ASSIGNMENT: For every line in the material, output its text exactly and exclude any image it holds.

DATASET SECTION:
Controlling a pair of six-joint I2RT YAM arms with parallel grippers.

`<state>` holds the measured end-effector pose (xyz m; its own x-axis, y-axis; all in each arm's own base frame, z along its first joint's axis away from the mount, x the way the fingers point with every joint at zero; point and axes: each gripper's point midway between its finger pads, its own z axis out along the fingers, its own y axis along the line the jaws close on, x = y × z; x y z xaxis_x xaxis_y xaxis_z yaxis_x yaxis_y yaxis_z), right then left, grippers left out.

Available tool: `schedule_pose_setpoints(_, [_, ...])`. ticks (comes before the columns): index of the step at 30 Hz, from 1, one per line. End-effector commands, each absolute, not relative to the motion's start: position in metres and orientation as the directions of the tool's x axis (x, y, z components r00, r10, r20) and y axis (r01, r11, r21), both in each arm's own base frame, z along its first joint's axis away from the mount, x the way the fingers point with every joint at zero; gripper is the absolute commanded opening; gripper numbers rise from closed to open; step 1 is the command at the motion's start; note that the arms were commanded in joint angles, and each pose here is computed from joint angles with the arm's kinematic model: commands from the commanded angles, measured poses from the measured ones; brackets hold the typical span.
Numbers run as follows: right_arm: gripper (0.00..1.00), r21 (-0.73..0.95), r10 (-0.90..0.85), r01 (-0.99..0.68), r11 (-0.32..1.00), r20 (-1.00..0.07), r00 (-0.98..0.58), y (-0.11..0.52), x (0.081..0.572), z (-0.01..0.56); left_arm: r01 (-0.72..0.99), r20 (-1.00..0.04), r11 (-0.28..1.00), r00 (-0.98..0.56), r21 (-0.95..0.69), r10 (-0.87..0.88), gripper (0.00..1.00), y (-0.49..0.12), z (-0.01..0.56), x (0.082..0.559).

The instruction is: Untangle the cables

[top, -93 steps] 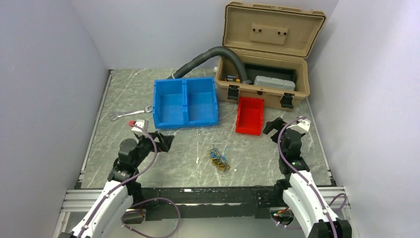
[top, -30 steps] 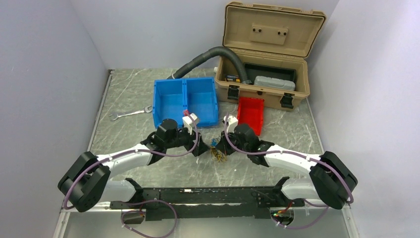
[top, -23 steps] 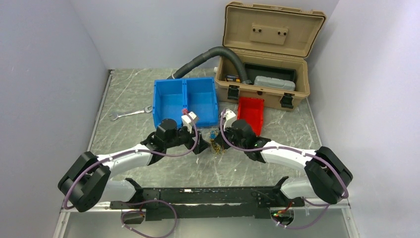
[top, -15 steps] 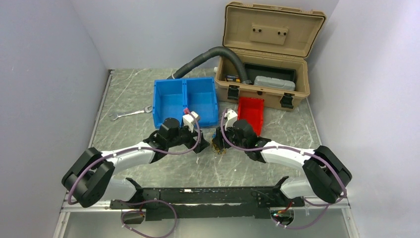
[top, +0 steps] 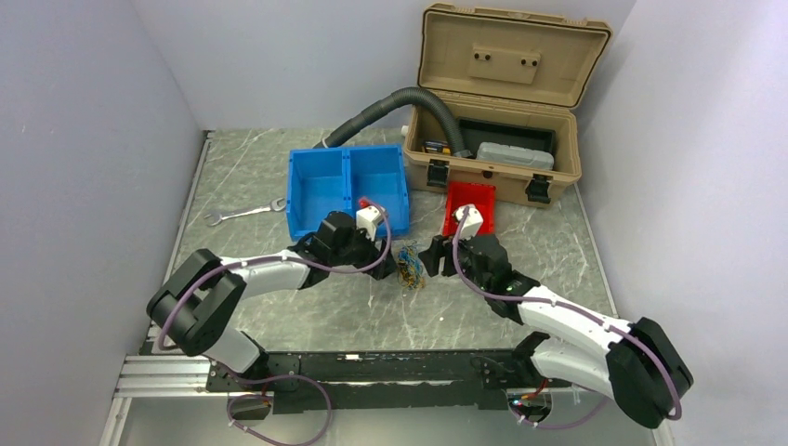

TASK RESPONSE:
Controlling a pair of six-joint I2RT YAM arms with parallel grippers.

`<state>` holds the measured end-effector pose (xyz m; its own x-axis, y-axis; all in each arm's own base frame, z along its first joint's axis away from the mount, x the way the fingers point with every joint at zero; point and axes: each gripper's point midway between its finger pads, its own z axis out along the fingers, its own y axis along the line the jaws close on, x = y × z; x y z xaxis_x xaxis_y xaxis_z yaxis_x yaxis_y yaxis_z), right then left, grippers left out.

Available tool: `schedule_pose_setpoints(_, [_, ...])`. ticks (comes before the columns): index of the step at 30 Hz, from 1, one per line. End-effector commands, each absolute, not relative to the motion's start: position in metres and orientation as the directions of the tool's x axis (x, y, z components r00, r10, r20) and y axis (r01, r11, r21), both in each arm's own base frame, z along its first joint's axis away from the mount, x the way the fingers point with every joint at zero; gripper is the absolute commanded opening; gripper numbers rise from closed to open; step 1 is the command at the motion's start; note that the arms were commanded in joint angles, and each pose here is computed from joint angles with the arm's kinematic model: commands from the commanded angles, measured poses from the measured ones; brackets hold the typical span.
Numbers run as follows: right_arm: gripper (0.00..1.00), r21 (-0.73..0.95), r10 (-0.90..0.85), r01 (-0.99..0.68), r11 (-0.32..1.00), r20 (-1.00..0.07), r00 (-0.98..0.58), y (-0.11..0.52), x (0.081..0.572), z (-0.01..0.56); left_arm: r01 (-0.72..0.99), r20 (-1.00..0.04), r11 (-0.28..1.00), r00 (-0.98..0.56), r21 (-0.95..0.69), r10 (-0.87..0.88), gripper (0.00..1.00), y (-0.49..0.12), z (-0.01..0.56), x (0.082..0.559).

The instruction is: Untangle the cables

[top, -93 steps] 
[top, -30 steps] 
[top, -23 steps] 
[top, -15 steps] 
[top, +0 steps] 

The submitted response is complete.